## TASK DESCRIPTION
In the data below, one line contains "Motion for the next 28" and a later one contains "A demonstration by". Print both, with every line between them, exactly and alone.

Top of INPUT DATA

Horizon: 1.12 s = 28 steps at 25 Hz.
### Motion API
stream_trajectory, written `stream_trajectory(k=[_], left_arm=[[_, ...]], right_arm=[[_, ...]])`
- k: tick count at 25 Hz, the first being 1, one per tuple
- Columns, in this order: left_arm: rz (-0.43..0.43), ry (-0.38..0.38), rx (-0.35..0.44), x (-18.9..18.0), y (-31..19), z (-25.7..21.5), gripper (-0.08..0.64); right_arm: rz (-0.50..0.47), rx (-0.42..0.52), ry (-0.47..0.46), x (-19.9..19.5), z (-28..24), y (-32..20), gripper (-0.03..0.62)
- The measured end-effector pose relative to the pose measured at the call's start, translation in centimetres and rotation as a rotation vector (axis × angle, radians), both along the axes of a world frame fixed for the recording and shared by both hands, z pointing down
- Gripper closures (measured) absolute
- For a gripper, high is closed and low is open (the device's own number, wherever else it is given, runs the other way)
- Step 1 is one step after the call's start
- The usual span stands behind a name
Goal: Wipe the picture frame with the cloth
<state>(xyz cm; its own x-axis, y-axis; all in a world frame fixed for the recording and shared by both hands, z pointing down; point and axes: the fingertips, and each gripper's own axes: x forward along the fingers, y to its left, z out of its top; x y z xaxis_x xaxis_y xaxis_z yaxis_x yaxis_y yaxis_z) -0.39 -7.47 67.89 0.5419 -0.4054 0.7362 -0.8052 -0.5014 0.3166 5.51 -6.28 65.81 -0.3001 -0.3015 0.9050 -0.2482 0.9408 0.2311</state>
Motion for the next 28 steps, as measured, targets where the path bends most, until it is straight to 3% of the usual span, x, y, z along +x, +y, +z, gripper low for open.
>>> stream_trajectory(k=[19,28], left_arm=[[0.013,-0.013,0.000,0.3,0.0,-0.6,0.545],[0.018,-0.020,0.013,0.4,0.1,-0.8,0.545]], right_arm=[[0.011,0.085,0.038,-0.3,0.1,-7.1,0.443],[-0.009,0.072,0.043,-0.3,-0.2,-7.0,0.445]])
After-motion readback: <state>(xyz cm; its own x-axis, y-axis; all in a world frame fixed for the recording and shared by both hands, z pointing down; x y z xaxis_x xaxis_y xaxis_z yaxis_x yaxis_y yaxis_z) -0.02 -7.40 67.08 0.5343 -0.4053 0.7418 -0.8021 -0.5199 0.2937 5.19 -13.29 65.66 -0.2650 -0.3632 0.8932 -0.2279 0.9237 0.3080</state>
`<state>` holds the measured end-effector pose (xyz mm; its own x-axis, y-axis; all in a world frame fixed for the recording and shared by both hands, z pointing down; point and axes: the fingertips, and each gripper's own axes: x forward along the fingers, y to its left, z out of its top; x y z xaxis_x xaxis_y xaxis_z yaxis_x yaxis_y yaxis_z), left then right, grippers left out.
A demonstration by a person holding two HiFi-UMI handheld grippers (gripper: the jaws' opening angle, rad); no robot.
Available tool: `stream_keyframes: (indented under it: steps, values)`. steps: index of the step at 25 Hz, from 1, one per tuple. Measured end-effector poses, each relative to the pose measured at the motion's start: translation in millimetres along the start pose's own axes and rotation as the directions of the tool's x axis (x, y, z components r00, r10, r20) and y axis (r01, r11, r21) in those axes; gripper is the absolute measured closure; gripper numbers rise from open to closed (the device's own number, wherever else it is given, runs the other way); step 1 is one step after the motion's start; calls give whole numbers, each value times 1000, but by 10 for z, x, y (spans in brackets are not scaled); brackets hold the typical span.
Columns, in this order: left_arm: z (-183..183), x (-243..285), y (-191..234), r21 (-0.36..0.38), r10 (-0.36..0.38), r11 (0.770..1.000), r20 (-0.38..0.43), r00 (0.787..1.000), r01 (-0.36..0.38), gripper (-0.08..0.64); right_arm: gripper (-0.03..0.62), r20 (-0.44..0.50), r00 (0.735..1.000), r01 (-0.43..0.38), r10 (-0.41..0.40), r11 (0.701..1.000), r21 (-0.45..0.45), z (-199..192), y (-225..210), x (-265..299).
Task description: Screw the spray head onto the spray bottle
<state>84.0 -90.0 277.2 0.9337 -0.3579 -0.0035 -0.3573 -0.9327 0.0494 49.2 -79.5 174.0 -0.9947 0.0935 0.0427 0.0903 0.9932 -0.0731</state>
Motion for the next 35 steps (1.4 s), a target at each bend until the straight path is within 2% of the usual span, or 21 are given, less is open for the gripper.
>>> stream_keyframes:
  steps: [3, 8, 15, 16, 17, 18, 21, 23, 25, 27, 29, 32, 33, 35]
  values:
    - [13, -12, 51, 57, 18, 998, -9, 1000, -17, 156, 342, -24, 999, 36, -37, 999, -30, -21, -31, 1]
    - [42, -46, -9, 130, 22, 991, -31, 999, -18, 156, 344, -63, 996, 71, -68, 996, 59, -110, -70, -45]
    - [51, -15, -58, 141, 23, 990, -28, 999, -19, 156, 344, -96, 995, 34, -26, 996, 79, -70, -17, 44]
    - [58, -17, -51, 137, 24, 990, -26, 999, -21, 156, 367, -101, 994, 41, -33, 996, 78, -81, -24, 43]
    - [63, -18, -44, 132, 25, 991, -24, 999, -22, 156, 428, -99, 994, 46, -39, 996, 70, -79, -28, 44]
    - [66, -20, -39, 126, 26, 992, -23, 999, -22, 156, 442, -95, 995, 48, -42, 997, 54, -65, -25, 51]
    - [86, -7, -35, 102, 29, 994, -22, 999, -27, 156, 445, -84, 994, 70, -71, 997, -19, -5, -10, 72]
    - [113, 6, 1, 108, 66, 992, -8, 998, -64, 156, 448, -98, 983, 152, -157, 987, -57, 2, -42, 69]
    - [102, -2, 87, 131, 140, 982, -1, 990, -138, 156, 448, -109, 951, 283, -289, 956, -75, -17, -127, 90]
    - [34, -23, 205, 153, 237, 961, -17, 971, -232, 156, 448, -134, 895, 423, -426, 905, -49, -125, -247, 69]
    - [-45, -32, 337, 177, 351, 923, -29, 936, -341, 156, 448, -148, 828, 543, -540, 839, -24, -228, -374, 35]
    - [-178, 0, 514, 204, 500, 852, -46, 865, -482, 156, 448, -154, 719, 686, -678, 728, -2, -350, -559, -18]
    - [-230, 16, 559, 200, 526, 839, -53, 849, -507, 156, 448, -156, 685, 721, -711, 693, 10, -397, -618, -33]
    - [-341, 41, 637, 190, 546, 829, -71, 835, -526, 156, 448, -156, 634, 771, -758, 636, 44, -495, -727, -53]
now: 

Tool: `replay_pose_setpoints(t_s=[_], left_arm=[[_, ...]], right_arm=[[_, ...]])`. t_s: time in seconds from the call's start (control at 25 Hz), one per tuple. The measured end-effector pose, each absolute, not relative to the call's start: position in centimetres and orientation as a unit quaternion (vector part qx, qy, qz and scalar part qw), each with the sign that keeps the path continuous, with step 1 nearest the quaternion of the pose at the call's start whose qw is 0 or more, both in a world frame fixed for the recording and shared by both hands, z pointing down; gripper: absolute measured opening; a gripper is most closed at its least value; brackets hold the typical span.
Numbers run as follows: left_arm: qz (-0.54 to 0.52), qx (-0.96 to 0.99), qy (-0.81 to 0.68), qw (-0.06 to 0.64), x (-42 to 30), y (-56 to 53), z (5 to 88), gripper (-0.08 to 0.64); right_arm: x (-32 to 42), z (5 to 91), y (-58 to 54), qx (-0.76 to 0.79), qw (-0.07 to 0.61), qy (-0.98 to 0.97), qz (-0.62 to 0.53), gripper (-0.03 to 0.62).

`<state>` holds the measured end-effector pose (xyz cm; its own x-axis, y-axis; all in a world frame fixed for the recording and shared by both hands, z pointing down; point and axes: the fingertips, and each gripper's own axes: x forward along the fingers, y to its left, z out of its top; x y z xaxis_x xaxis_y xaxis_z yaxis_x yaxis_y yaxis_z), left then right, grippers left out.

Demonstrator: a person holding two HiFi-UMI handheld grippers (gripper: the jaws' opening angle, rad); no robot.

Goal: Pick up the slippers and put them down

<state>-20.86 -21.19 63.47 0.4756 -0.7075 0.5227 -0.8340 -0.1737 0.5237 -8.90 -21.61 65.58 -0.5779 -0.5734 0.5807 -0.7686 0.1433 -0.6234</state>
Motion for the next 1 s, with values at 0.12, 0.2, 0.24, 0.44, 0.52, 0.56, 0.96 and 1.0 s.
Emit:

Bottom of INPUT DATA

## EXERCISE OUTPUT
Motion for the next 28 steps, as measured, targets where the path bends most, until it is straight to 3% of the usual span, x, y, z along +x, +y, +z, gripper low for open.
>>> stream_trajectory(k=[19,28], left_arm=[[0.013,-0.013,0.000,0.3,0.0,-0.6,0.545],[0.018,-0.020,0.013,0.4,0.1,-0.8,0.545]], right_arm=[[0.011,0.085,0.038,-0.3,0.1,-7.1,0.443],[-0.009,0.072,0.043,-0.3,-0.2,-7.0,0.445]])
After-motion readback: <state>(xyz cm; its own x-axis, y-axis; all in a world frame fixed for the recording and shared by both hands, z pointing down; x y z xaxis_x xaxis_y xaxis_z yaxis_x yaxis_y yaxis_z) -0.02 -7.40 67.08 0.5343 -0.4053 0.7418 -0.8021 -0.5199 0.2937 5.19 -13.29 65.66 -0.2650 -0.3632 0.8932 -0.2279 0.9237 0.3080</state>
`<state>` holds the measured end-effector pose (xyz mm; its own x-axis, y-axis; all in a world frame fixed for the recording and shared by both hands, z pointing down; point and axes: the fingertips, and each gripper's own axes: x forward along the fingers, y to its left, z out of its top; x y z xaxis_x xaxis_y xaxis_z yaxis_x yaxis_y yaxis_z), left then right, grippers left out.
A demonstration by a person holding two HiFi-UMI handheld grippers (gripper: the jaws' opening angle, rad); no robot.

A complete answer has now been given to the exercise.